The word "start" marks the lines to report; pull each of them from the listing.

Available data:

:::::

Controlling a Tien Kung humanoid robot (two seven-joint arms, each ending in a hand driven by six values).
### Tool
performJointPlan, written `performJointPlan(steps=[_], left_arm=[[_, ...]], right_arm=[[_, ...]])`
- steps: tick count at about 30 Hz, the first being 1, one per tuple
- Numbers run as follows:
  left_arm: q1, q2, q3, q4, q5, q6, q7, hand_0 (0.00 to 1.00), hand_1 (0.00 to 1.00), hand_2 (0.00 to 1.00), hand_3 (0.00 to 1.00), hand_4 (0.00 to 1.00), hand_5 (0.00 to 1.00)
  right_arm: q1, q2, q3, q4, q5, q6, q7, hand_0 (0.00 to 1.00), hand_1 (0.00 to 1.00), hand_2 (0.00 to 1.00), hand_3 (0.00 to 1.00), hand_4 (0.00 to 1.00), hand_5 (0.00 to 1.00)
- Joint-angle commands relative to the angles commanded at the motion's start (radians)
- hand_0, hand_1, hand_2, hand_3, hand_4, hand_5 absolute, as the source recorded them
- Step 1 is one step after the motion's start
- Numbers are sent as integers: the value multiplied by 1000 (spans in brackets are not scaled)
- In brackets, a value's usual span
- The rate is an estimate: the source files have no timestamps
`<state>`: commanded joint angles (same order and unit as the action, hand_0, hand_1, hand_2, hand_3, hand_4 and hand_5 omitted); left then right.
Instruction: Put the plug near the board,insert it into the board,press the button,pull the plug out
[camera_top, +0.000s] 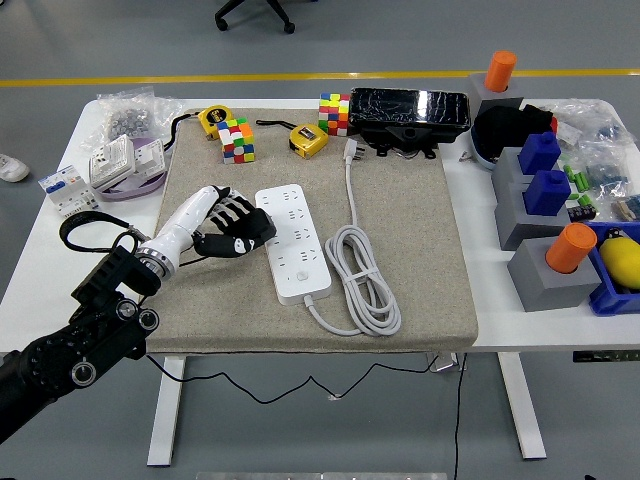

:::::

Answer box:
- Joint-angle commands relative to the angles commanded at the motion's start (radians)
- Step 1 is one step after the motion's start

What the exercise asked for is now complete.